You need to understand the situation better, about the purpose of the circular polarizer, about why linear polarizing filters are Not used on sophisticated cameras today.
A linear polarizer will work just fine as far as the photo goes. The photo does not care. We used linear filters in the old days (before electronic sensors).
But a linear polarizer runs strong risk of interfering with the DSLR cameras AF and metering functions.

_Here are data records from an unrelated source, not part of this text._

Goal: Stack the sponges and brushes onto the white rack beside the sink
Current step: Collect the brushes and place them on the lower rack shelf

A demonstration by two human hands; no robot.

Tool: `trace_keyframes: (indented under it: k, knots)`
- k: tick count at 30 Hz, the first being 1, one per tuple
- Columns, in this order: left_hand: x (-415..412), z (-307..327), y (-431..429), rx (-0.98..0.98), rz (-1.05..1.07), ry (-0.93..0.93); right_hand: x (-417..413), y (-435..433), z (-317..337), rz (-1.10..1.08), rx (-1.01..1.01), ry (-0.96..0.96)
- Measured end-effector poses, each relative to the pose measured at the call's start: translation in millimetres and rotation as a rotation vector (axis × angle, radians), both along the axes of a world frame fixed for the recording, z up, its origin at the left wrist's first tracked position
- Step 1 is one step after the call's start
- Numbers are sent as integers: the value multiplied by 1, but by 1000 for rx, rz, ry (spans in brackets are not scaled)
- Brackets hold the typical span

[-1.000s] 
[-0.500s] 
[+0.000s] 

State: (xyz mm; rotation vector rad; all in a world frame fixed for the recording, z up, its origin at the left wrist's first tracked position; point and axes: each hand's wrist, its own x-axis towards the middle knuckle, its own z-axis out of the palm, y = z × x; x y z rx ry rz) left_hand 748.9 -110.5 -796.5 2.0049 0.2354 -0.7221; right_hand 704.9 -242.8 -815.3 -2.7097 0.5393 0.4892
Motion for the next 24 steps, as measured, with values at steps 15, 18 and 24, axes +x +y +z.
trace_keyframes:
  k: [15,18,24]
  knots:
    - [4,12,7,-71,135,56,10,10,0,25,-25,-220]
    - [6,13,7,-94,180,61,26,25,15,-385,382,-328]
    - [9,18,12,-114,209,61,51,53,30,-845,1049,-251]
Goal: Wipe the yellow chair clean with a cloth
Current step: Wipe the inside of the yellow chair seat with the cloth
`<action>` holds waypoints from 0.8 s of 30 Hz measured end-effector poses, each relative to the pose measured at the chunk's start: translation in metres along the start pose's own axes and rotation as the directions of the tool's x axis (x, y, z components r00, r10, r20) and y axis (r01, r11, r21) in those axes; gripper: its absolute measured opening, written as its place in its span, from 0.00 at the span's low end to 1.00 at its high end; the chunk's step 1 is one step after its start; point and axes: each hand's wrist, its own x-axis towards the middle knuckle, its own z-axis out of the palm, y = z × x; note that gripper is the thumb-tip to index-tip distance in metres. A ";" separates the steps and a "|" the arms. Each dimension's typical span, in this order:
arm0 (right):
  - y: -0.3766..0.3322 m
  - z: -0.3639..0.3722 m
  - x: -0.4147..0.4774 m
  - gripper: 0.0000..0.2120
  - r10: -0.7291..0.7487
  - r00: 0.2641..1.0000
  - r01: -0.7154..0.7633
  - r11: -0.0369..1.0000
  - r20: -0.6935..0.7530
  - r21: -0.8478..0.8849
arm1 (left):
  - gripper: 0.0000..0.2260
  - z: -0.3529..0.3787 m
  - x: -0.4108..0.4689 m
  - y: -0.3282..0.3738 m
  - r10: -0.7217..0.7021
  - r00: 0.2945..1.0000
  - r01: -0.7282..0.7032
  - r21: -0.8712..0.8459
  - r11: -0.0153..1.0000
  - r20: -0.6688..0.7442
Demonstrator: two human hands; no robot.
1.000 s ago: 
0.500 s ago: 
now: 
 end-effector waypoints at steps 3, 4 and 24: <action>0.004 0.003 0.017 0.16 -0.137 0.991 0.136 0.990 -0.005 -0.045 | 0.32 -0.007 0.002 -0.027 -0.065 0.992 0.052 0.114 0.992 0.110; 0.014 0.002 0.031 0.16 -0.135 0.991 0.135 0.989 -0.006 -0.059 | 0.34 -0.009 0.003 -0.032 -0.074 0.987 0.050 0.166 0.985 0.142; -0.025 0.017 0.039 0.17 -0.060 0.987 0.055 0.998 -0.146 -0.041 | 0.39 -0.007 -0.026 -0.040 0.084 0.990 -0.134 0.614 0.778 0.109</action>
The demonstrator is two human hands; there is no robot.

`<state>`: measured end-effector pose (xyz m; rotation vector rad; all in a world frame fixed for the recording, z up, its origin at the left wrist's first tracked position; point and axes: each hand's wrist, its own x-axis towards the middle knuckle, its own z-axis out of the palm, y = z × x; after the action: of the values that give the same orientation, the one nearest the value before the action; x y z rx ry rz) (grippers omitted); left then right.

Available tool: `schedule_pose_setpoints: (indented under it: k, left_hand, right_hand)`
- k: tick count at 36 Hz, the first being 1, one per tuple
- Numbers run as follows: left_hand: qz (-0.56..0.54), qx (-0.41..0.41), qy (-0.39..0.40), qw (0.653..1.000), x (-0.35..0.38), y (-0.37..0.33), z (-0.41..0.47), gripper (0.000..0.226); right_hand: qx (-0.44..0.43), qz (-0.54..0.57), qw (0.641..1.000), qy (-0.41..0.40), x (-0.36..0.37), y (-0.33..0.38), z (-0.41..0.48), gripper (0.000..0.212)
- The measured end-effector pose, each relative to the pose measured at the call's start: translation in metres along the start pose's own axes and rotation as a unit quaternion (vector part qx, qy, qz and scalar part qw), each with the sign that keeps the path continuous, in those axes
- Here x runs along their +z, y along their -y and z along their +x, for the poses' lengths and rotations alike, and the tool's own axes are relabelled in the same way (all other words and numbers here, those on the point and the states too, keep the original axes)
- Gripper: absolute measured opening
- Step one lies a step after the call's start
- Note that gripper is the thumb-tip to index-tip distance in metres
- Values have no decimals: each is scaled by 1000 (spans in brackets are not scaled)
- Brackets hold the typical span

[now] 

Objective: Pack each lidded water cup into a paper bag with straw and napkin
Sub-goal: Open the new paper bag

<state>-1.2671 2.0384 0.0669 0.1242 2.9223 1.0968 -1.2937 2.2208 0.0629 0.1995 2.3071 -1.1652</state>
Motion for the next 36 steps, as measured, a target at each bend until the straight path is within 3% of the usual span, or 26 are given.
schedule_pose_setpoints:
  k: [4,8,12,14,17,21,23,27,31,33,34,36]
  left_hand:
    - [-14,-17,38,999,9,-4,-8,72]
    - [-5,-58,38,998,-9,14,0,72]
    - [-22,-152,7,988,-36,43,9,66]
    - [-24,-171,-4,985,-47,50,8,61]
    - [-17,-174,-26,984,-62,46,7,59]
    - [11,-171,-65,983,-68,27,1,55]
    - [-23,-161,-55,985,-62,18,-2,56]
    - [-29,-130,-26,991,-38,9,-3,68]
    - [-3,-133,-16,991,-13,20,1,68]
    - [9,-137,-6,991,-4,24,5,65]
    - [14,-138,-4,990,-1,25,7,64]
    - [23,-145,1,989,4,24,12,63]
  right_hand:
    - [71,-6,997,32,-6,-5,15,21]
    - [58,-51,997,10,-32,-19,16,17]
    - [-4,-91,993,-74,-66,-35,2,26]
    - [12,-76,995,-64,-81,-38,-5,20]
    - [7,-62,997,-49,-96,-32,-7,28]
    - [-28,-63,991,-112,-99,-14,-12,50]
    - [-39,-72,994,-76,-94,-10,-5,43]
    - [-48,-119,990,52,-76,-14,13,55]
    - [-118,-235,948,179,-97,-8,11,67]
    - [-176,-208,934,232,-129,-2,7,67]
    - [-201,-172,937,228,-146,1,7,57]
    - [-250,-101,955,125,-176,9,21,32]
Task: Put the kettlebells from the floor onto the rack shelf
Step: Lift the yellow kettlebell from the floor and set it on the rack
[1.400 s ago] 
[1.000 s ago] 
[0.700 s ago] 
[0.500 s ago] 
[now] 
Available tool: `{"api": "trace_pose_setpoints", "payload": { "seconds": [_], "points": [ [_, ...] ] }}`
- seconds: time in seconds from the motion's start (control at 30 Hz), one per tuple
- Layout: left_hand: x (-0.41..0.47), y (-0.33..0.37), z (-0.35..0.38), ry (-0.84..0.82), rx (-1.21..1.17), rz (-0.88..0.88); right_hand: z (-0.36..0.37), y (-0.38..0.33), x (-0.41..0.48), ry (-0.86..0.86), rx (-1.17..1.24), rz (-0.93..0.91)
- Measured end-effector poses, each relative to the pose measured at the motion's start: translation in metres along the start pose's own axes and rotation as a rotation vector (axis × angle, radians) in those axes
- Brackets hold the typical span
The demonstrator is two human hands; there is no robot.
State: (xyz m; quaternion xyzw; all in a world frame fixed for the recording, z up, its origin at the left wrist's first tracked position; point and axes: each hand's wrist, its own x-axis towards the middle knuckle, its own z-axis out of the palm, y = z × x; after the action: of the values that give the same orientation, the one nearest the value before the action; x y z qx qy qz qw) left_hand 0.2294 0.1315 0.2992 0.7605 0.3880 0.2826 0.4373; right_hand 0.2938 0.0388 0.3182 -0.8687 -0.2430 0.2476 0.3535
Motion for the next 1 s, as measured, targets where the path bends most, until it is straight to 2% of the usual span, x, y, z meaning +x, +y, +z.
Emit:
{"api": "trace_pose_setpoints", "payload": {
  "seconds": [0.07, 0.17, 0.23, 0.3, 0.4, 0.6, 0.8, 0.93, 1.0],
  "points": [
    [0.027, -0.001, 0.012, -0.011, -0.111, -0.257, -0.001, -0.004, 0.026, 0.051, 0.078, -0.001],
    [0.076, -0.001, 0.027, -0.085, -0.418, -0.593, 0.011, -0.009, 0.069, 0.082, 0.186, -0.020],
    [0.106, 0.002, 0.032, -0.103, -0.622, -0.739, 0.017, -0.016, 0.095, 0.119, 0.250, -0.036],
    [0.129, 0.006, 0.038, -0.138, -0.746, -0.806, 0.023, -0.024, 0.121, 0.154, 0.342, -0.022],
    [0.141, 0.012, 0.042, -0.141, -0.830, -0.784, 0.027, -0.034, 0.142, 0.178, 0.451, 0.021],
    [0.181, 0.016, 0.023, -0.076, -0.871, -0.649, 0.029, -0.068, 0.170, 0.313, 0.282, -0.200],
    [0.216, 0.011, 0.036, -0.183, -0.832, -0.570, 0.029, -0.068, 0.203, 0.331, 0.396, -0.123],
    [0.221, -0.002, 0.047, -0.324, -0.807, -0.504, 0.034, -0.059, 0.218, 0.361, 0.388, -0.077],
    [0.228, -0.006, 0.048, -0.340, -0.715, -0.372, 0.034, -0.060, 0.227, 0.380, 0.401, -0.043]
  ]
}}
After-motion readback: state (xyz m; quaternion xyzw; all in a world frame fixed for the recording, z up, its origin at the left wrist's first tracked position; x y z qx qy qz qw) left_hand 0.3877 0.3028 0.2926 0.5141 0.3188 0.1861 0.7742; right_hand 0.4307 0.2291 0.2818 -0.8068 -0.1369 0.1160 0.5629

They simply are not designed for polarized light.
See this warning from Lee filters:
http://www.leefilters.com/index.php/camera/polariser
See this warning from Wikipedia:
http://en.wikipedia.org/wiki/Polarizing_filter_%28photography%29
See this warning from Tiffen filters:
http://www.tiffen.com/polarizer_pics.htm
See this warning from Hoya filters:
http://www.hoyafilter.com/hoya/products/generalfilters/plplcir/
Could go on forever, but also read what your camera manual tells you.
For one example, page 236 of Nikon D5300 Reference Manual:
"The D5300 can not be used with linear polarizing filters. Use C-PL or C-PL II circular polarizing filters instead".
This will not convince everyone of course. :)
The one redeeming factor, if you will NOT use the cameras metering or AF functions, then the linear polarizing filter will still work fine.